(Work order):
Every line in the data below that includes "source" belongs in the answer, copied as it stands.

[Data records]
• • • •
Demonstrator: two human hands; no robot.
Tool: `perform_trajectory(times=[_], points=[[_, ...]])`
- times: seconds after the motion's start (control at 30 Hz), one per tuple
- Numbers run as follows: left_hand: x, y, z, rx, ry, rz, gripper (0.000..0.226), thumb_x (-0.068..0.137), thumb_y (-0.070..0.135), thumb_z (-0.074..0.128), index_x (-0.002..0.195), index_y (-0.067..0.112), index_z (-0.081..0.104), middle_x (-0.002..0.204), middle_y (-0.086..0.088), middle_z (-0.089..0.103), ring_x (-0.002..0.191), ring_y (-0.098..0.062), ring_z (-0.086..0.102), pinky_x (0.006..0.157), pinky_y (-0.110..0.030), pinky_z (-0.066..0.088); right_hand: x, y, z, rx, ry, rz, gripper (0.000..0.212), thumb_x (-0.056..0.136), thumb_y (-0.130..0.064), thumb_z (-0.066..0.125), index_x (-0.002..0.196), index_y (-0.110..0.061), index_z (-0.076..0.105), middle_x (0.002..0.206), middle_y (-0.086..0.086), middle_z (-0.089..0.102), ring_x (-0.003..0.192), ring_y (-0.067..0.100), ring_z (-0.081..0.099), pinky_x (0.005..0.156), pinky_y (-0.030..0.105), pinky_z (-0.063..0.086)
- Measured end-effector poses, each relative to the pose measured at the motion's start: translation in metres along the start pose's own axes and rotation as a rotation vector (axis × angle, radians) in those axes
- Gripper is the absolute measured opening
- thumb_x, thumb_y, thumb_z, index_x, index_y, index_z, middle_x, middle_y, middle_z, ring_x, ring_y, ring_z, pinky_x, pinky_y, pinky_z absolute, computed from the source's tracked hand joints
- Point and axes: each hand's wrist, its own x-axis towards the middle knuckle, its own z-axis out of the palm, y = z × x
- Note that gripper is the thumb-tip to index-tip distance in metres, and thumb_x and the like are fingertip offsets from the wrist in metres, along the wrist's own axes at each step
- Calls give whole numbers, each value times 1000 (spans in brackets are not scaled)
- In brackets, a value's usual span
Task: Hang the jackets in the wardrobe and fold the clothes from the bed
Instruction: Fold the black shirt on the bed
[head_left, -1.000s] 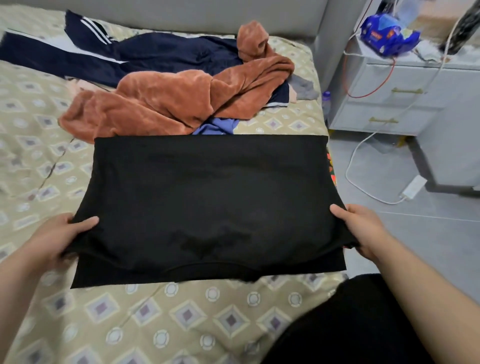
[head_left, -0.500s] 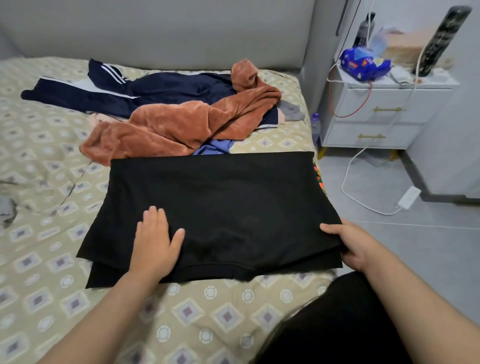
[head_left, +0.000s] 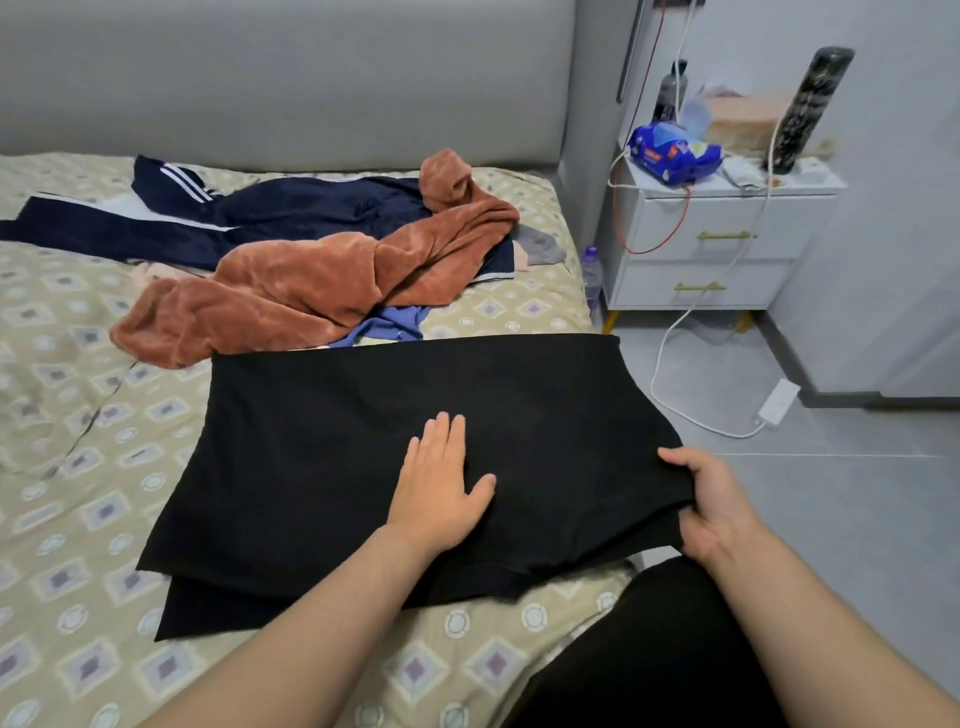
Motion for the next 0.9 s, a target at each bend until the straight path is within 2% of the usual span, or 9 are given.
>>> perform_trajectory(times=[0.17,0.27,0.37,0.43,0.5,0.6,0.7,0.8,0.9], points=[[24,13,19,239,-115,94,83,94,66,21,159,20,-3,166,-7,-8,153,-24,-10,123,-46,-5,3,2,0,-4,-84,-26,100,22,-14,86,119,-2,64,103,20,74,82,34,74,65,46,62],[31,13,15,154,-190,91,75,100,53,31,159,17,-1,166,-7,-9,153,-23,-11,123,-44,-7,-1,5,10,-48,-149,-59,78,59,-9,67,136,-6,54,110,17,73,87,31,73,67,41,62],[39,16,-7,-596,-281,-115,49,102,26,42,149,11,41,158,-13,34,149,-25,24,121,-40,15,-8,9,34,-145,-315,-142,76,70,11,40,138,-18,53,119,12,71,97,27,72,75,34,61],[42,23,-32,-1253,-193,-258,37,91,33,55,119,13,66,123,-11,66,121,-27,57,102,-38,44,-13,13,60,-369,-417,-221,80,74,19,39,139,-27,52,119,3,72,102,22,69,81,30,58],[50,25,-53,-1483,-109,-302,32,93,45,52,108,21,66,111,-6,69,103,-22,62,90,-38,49,-15,24,87,-678,-454,-298,82,75,12,50,140,-39,49,120,-16,70,111,10,66,90,24,53],[59,26,-72,-1426,-29,-211,41,89,50,58,106,13,67,106,-5,72,97,-21,67,91,-39,50,-8,57,111,-1190,-509,-333,90,70,-15,63,150,-44,35,160,-10,32,145,6,31,114,20,28],[63,23,-72,-968,29,-230,62,64,51,79,111,17,59,105,3,69,97,-14,66,91,-36,53,-11,92,108,-1484,-426,-364,85,84,-25,64,156,-40,21,166,-12,1,150,11,21,110,14,21],[64,7,-54,-755,76,-343,38,78,26,79,107,15,57,101,3,65,95,-15,63,85,-33,53,-22,117,100,-1551,-288,-474,67,89,-38,62,149,-32,34,162,-15,16,139,14,41,107,25,37],[56,-9,-40,-1028,45,-545,27,85,26,74,103,9,63,103,-9,72,93,-24,69,90,-42,56,-30,126,104,-1672,-52,-518,37,90,-51,58,112,-25,45,111,-7,54,98,19,60,76,32,45]])
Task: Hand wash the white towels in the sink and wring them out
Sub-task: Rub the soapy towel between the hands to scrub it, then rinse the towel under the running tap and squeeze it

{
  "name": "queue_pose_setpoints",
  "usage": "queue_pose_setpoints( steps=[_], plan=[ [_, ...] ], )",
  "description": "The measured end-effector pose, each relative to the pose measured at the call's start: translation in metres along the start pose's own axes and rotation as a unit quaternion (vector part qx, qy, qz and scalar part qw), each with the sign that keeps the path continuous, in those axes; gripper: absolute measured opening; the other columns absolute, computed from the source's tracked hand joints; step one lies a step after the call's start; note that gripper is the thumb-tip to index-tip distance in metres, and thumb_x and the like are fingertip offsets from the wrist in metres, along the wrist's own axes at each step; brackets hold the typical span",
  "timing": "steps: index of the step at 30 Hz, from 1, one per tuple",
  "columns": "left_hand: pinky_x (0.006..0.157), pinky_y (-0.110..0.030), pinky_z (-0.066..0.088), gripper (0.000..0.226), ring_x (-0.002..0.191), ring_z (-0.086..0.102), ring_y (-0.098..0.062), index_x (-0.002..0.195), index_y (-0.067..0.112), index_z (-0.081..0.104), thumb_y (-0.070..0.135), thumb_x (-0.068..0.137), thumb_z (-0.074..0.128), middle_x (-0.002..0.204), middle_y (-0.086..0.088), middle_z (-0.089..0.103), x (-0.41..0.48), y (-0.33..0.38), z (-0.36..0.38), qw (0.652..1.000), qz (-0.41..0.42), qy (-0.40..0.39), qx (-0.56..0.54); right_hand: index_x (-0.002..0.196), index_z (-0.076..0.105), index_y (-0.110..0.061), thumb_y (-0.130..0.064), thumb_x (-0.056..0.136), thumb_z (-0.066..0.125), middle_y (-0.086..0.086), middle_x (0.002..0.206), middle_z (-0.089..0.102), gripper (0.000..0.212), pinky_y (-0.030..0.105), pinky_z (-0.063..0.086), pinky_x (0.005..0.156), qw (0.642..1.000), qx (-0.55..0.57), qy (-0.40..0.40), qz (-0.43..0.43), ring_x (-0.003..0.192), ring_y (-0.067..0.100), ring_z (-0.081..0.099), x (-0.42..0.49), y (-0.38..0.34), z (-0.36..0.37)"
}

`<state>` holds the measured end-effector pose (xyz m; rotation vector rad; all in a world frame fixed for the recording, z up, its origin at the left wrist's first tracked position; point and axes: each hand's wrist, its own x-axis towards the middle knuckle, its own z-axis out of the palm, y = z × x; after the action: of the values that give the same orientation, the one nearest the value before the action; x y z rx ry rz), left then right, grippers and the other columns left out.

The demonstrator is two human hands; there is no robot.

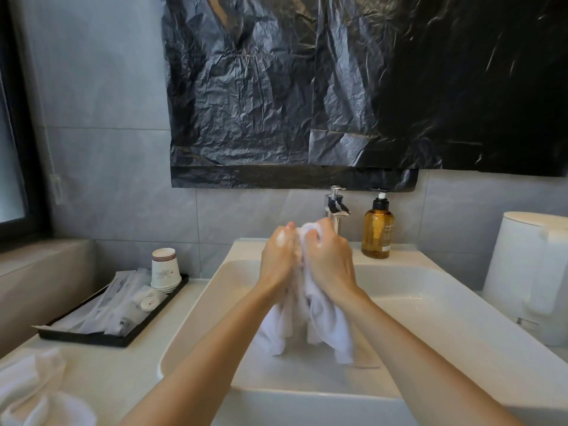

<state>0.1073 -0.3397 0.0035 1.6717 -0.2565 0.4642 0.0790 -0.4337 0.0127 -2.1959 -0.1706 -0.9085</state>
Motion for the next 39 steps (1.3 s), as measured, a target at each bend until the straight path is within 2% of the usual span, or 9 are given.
queue_pose_setpoints(
  steps=[2, 6, 9, 15, 18, 20, 24, 31, 39],
  plan=[
    [0.078, -0.038, 0.043, 0.038, 0.076, 0.052, -0.019, 0.072, 0.019, 0.051, 0.033, 0.104, 0.038, 0.075, 0.001, 0.057, -0.003, 0.000, 0.008, 0.999, -0.004, -0.031, -0.015, 0.093, 0.045, -0.014, -0.025, 0.100, 0.037, 0.011, 0.080, 0.057, 0.015, 0.037, 0.034, 0.055, 1.000, 0.008, 0.007, 0.010, 0.076, 0.031, 0.055, 0.000, 0.013, -0.004],
    [0.076, -0.034, 0.043, 0.033, 0.083, 0.059, -0.020, 0.075, 0.022, 0.055, 0.029, 0.103, 0.040, 0.086, -0.002, 0.063, 0.005, -0.004, 0.001, 1.000, -0.017, -0.006, -0.008, 0.084, 0.048, -0.016, -0.033, 0.090, 0.049, 0.003, 0.069, 0.055, 0.018, 0.040, 0.039, 0.058, 0.997, 0.028, -0.026, -0.070, 0.066, 0.025, 0.049, -0.012, 0.005, -0.002],
    [0.065, -0.023, 0.049, 0.030, 0.076, 0.061, -0.013, 0.089, 0.011, 0.059, 0.032, 0.103, 0.043, 0.081, 0.000, 0.063, 0.003, 0.000, -0.003, 0.992, -0.070, -0.008, -0.104, 0.072, 0.049, -0.018, -0.042, 0.080, 0.042, 0.001, 0.064, 0.053, 0.026, 0.038, 0.040, 0.058, 0.998, 0.044, -0.047, 0.001, 0.067, 0.025, 0.051, -0.001, 0.003, -0.004],
    [0.064, -0.028, 0.046, 0.029, 0.076, 0.055, -0.022, 0.083, 0.011, 0.057, 0.039, 0.093, 0.061, 0.079, -0.011, 0.057, 0.003, 0.001, -0.006, 0.982, -0.105, -0.053, -0.151, 0.104, 0.049, -0.019, -0.032, 0.096, 0.042, 0.002, 0.098, 0.053, 0.017, 0.031, 0.041, 0.063, 0.980, -0.199, 0.002, -0.001, 0.078, 0.020, 0.052, 0.013, 0.039, -0.031],
    [0.078, -0.034, 0.052, 0.024, 0.081, 0.064, -0.022, 0.093, 0.010, 0.067, 0.034, 0.091, 0.066, 0.086, -0.010, 0.067, 0.004, 0.000, -0.009, 0.977, -0.123, -0.070, -0.157, 0.112, 0.050, -0.022, -0.032, 0.093, 0.049, 0.001, 0.109, 0.051, 0.021, 0.034, 0.043, 0.074, 0.974, -0.205, -0.044, 0.086, 0.095, 0.021, 0.048, 0.019, 0.054, -0.042],
    [0.081, -0.034, 0.052, 0.019, 0.084, 0.065, -0.020, 0.096, 0.012, 0.069, 0.030, 0.092, 0.064, 0.088, -0.007, 0.069, 0.005, -0.002, -0.008, 0.976, -0.130, -0.079, -0.156, 0.101, 0.057, -0.023, -0.029, 0.089, 0.054, 0.000, 0.106, 0.057, 0.013, 0.036, 0.046, 0.079, 0.979, -0.179, 0.000, 0.101, 0.099, 0.022, 0.049, 0.021, 0.057, -0.046],
    [0.082, -0.031, 0.047, 0.018, 0.086, 0.062, -0.018, 0.090, 0.017, 0.066, 0.026, 0.099, 0.054, 0.088, -0.003, 0.067, 0.007, -0.003, 0.005, 0.972, -0.145, -0.120, -0.141, 0.097, 0.059, -0.018, -0.021, 0.089, 0.056, -0.001, 0.100, 0.054, 0.009, 0.034, 0.044, 0.075, 0.990, -0.069, 0.120, 0.020, 0.101, 0.022, 0.050, 0.040, 0.046, -0.061],
    [0.077, -0.030, 0.048, 0.014, 0.086, 0.059, -0.017, 0.107, 0.016, 0.057, 0.021, 0.101, 0.045, 0.098, -0.006, 0.062, 0.028, 0.019, 0.038, 0.976, -0.135, -0.148, -0.088, 0.134, 0.054, -0.021, -0.030, 0.097, 0.053, 0.003, 0.138, 0.052, 0.037, 0.037, 0.043, 0.102, 0.996, -0.068, -0.012, -0.057, 0.125, 0.021, 0.049, 0.090, 0.038, -0.074],
    [0.078, -0.030, 0.048, 0.022, 0.090, 0.059, -0.018, 0.118, 0.014, 0.055, 0.025, 0.101, 0.046, 0.099, -0.005, 0.062, 0.039, 0.002, 0.048, 0.968, -0.171, -0.148, -0.112, 0.130, 0.061, -0.013, -0.028, 0.096, 0.057, 0.009, 0.125, 0.063, 0.037, 0.030, 0.047, 0.088, 0.980, -0.140, -0.052, -0.135, 0.110, 0.024, 0.059, 0.119, 0.044, -0.062]
  ],
)
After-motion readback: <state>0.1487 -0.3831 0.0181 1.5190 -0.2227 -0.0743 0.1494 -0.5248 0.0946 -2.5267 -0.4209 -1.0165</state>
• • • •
(Your response):
- thumb_x, thumb_y, thumb_z, index_x, index_y, index_z, middle_x, middle_y, middle_z, ring_x, ring_y, ring_z, pinky_x, pinky_y, pinky_z absolute, computed from the source's tracked hand joints
  "description": "The measured end-effector pose, each relative to the pose measured at the call's start: translation in metres along the start pose's own axes and rotation as a unit quaternion (vector part qx, qy, qz and scalar part qw), each with the sign that keeps the path continuous, in those axes; gripper: absolute measured opening; the other columns absolute, computed from the source's tracked hand joints; step one lies a step after the call's start; note that gripper is the thumb-tip to index-tip distance in metres, and thumb_x and the like are fingertip offsets from the wrist in metres, along the wrist's own axes at each step; brackets hold the typical span",

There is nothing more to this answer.